- Your task -
Of all the entries below, only the lines from the one with "Its straight distance from the lens: 132.9" up to and including the one with "The pixel (62, 440)" are to be duplicated exactly.

※

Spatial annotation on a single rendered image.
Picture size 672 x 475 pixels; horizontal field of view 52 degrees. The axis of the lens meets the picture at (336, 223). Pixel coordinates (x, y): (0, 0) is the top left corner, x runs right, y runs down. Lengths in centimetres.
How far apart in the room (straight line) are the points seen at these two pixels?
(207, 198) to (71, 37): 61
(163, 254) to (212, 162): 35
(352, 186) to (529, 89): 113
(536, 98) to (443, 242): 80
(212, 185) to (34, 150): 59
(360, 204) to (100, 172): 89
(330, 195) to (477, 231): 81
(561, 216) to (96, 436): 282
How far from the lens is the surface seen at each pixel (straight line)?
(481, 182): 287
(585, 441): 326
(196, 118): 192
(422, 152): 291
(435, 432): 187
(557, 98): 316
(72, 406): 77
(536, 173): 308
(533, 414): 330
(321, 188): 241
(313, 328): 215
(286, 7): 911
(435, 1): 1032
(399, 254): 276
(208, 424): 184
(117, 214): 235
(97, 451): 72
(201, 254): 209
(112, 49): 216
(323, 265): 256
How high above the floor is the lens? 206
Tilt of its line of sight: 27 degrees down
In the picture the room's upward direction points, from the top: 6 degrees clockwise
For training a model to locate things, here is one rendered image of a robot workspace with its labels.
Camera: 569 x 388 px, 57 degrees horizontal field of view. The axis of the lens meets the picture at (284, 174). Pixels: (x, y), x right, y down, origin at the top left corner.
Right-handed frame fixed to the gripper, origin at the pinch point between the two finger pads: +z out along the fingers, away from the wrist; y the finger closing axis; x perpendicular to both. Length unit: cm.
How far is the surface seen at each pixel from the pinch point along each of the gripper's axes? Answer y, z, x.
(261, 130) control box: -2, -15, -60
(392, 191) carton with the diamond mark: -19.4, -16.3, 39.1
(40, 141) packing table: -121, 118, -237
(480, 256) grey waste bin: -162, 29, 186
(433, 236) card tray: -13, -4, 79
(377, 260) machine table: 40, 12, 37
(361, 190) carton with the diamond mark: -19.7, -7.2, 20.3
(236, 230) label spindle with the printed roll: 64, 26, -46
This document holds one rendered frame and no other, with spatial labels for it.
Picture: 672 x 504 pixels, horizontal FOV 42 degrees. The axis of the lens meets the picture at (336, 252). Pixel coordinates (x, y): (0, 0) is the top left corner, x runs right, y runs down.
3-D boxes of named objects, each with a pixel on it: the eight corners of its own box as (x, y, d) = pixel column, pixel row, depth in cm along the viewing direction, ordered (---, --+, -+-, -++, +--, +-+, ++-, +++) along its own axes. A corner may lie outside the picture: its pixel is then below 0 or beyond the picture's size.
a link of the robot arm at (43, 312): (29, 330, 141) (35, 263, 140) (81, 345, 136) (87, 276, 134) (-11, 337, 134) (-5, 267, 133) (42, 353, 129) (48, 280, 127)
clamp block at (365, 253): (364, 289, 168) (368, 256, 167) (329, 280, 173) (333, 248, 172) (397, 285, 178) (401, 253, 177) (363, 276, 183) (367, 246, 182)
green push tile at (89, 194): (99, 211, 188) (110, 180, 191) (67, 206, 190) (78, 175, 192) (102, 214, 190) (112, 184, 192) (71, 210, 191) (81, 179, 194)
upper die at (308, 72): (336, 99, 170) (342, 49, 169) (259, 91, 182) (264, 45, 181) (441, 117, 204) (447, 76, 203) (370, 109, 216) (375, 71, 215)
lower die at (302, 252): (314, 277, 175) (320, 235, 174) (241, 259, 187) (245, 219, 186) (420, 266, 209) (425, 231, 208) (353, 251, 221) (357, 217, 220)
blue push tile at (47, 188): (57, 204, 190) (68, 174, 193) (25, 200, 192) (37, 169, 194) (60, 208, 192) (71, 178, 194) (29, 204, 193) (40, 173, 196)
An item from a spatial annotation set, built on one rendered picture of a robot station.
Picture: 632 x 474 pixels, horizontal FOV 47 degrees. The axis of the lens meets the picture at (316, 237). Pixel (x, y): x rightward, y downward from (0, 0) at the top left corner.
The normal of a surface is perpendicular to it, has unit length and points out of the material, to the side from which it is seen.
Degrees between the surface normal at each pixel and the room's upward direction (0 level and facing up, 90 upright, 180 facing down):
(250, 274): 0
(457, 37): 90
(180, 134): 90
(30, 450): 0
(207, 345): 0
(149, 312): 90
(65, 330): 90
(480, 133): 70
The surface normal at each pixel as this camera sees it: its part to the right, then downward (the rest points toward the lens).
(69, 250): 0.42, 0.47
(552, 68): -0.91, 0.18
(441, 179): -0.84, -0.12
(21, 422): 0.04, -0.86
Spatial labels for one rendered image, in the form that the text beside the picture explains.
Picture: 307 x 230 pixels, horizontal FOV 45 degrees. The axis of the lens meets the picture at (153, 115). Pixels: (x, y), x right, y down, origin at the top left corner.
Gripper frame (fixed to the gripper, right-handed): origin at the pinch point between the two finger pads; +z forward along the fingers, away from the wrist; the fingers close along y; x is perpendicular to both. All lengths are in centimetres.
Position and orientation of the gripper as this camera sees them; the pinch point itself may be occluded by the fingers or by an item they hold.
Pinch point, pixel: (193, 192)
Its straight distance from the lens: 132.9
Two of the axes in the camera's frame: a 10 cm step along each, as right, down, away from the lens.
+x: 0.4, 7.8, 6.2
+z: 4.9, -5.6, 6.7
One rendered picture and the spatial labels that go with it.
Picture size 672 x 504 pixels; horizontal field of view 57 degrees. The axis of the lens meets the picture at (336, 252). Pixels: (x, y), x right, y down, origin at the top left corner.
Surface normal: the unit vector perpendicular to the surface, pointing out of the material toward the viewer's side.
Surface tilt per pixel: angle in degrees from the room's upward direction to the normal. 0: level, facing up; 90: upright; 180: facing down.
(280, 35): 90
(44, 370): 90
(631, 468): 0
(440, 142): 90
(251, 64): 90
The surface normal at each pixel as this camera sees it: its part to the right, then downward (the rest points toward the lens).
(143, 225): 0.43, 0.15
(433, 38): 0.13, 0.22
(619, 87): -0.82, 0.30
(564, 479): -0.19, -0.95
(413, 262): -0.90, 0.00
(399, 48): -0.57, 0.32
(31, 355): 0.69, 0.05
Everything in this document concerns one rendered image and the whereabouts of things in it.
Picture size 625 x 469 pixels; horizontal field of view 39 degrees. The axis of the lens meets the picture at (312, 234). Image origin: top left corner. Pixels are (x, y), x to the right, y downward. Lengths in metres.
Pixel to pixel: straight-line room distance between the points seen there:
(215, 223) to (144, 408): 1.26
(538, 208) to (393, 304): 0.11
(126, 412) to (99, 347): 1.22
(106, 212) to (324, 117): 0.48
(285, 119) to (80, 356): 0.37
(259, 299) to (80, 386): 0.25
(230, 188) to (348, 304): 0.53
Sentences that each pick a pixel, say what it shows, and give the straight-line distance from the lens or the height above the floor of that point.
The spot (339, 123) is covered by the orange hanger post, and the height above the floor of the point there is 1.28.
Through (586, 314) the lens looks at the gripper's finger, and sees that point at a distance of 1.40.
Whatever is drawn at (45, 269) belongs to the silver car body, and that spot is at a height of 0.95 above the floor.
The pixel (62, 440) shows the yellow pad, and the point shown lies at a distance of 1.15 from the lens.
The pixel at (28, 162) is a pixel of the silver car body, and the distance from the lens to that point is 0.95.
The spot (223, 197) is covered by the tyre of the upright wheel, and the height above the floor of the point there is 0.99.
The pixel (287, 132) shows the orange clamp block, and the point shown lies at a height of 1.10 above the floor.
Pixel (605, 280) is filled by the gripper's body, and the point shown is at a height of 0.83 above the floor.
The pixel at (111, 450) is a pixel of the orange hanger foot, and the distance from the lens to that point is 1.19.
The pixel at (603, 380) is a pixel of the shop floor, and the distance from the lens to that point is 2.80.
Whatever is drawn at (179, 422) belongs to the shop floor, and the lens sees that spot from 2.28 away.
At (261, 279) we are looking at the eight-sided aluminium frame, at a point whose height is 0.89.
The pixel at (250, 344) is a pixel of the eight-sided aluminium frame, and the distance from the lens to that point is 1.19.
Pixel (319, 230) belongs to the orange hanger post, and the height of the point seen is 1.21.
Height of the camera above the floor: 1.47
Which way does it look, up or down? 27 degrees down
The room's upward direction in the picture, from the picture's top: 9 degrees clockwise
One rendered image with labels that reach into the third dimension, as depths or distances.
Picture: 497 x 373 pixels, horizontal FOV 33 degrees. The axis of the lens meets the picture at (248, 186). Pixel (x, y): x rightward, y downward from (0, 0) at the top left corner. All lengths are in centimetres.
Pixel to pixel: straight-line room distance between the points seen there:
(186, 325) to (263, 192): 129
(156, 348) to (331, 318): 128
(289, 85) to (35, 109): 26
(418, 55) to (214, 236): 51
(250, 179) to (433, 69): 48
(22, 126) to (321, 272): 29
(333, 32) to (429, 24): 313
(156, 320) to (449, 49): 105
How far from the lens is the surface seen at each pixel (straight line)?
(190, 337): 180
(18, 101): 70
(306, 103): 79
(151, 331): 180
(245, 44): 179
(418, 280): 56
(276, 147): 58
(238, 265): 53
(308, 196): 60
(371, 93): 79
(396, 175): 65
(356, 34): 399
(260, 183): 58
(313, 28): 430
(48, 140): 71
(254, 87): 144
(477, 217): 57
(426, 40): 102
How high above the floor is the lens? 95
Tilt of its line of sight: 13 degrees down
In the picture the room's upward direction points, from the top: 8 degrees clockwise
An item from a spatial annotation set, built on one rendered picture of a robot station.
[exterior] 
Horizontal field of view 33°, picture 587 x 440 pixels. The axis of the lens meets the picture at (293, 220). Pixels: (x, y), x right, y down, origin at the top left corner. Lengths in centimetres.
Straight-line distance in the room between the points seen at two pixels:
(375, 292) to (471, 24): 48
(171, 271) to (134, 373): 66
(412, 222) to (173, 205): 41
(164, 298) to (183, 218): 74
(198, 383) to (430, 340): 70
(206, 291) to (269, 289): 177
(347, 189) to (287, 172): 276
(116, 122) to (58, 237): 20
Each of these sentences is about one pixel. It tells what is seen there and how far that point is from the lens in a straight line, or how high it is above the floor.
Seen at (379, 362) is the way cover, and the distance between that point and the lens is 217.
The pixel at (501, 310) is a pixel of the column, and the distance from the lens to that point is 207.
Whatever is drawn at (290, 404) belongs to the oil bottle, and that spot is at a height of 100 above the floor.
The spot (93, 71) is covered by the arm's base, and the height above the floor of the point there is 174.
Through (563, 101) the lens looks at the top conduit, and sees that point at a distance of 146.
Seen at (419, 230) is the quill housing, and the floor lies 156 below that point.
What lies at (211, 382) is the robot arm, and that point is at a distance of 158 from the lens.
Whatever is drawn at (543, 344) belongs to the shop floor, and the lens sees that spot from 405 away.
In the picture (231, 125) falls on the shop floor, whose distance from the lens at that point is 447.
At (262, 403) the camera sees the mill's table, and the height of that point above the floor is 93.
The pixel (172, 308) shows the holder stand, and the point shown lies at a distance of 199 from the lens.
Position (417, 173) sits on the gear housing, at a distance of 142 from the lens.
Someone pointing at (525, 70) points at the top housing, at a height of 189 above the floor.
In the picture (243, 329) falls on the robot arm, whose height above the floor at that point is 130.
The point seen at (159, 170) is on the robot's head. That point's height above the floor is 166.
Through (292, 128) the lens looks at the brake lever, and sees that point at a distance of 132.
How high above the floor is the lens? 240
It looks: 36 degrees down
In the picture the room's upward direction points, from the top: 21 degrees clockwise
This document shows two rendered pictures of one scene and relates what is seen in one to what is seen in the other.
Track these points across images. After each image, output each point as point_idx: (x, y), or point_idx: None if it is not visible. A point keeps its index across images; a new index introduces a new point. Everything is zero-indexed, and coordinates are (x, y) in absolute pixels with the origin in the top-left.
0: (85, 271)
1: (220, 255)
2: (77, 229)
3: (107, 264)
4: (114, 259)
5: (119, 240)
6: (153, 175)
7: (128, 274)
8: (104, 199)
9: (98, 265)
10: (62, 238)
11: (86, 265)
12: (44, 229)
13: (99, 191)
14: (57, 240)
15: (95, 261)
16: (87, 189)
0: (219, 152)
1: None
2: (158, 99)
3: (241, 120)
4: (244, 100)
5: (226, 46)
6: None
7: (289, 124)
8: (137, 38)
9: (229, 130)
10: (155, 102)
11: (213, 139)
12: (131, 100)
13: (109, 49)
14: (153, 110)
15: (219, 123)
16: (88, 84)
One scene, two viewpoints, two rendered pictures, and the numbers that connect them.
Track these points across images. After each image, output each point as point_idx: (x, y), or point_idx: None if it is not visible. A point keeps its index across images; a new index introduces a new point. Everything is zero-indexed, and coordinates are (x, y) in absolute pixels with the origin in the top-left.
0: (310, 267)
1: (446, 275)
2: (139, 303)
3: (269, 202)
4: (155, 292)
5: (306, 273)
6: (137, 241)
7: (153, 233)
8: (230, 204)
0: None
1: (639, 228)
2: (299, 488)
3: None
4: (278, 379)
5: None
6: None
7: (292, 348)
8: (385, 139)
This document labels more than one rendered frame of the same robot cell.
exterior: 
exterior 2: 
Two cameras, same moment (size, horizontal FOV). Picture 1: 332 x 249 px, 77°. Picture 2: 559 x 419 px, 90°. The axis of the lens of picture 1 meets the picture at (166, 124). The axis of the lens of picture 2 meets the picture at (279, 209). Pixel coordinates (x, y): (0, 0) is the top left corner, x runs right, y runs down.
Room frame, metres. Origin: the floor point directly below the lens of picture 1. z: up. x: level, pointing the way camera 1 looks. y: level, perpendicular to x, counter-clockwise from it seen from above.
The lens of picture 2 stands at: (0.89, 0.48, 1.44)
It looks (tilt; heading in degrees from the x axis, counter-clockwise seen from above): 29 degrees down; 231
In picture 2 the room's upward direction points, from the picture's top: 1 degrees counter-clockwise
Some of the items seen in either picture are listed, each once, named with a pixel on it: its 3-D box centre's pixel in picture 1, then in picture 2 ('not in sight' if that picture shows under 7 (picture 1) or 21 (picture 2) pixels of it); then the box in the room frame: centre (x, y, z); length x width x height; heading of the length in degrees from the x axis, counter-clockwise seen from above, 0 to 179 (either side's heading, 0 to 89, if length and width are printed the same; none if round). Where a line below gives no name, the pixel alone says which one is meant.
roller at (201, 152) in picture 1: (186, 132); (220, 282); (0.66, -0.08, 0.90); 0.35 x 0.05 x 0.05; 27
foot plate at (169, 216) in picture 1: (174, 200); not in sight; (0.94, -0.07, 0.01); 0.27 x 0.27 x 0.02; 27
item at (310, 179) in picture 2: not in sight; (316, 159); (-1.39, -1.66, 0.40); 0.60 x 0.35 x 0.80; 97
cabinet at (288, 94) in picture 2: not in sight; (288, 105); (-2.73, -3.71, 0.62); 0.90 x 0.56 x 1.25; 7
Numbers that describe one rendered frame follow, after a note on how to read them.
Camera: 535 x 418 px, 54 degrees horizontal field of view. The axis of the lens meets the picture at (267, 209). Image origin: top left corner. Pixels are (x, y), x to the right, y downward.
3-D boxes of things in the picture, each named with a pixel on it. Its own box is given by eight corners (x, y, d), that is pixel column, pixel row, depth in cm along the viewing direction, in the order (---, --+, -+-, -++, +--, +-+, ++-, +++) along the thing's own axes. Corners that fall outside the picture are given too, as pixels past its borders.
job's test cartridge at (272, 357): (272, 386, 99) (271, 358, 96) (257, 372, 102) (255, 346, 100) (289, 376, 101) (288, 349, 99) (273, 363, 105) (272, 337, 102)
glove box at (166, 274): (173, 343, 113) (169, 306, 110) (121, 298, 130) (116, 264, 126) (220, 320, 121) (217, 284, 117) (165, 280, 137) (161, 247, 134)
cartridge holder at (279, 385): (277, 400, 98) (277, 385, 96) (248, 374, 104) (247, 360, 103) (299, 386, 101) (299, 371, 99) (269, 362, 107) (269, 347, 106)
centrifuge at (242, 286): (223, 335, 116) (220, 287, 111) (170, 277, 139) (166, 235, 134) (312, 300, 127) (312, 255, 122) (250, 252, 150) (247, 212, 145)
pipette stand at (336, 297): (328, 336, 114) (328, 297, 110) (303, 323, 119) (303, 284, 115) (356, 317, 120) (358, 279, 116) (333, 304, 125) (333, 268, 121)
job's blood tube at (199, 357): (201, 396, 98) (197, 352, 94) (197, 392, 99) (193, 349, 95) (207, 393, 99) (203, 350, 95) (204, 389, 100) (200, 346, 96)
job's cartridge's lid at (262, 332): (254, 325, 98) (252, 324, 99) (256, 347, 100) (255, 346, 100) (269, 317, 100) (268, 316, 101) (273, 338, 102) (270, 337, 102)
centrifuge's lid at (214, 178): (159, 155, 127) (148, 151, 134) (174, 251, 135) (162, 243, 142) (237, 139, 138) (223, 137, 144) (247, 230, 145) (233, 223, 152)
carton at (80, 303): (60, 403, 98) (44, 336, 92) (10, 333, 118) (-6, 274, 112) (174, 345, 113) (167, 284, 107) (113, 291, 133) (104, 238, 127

※

- Response box -
Its straight distance from the lens: 132.9
Two of the axes in the camera's frame: a 10 cm step along each, as right, down, away from the lens.
+x: 0.4, 7.8, 6.2
+z: 4.9, -5.6, 6.7
One rendered picture and the spatial labels that go with it.
Picture size 672 x 504 pixels; horizontal field of view 57 degrees. The axis of the lens meets the picture at (336, 252). Pixels: (x, y), x right, y down, origin at the top left corner.
Surface normal: the unit vector perpendicular to the surface, pointing out of the material toward the viewer's side.
Surface tilt per pixel: angle in degrees from the room's upward direction to the normal. 0: level, facing up; 90: upright; 180: facing down.
(280, 35): 90
(44, 370): 90
(631, 468): 0
(440, 142): 90
(251, 64): 90
The surface normal at each pixel as this camera sees it: its part to the right, then downward (the rest points toward the lens).
(143, 225): 0.43, 0.15
(433, 38): 0.13, 0.22
(619, 87): -0.82, 0.30
(564, 479): -0.19, -0.95
(413, 262): -0.90, 0.00
(399, 48): -0.57, 0.32
(31, 355): 0.69, 0.05
Everything in this document concerns one rendered image and the whereabouts of things in it.
Picture size 625 x 469 pixels; horizontal field of view 39 degrees. The axis of the lens meets the picture at (312, 234). Image origin: top left corner. Pixels are (x, y), x to the right, y downward. Lengths in metres.
Pixel to pixel: straight-line room distance between the points seen there:
(215, 223) to (144, 408): 1.26
(538, 208) to (393, 304): 0.11
(126, 412) to (99, 347): 1.22
(106, 212) to (324, 117): 0.48
(285, 119) to (80, 356): 0.37
(259, 299) to (80, 386): 0.25
(230, 188) to (348, 304): 0.53
Sentences that each pick a pixel, say what it shows, and give the straight-line distance from the lens or the height above the floor of that point.
The spot (339, 123) is covered by the orange hanger post, and the height above the floor of the point there is 1.28.
Through (586, 314) the lens looks at the gripper's finger, and sees that point at a distance of 1.40.
Whatever is drawn at (45, 269) belongs to the silver car body, and that spot is at a height of 0.95 above the floor.
The pixel (62, 440) shows the yellow pad, and the point shown lies at a distance of 1.15 from the lens.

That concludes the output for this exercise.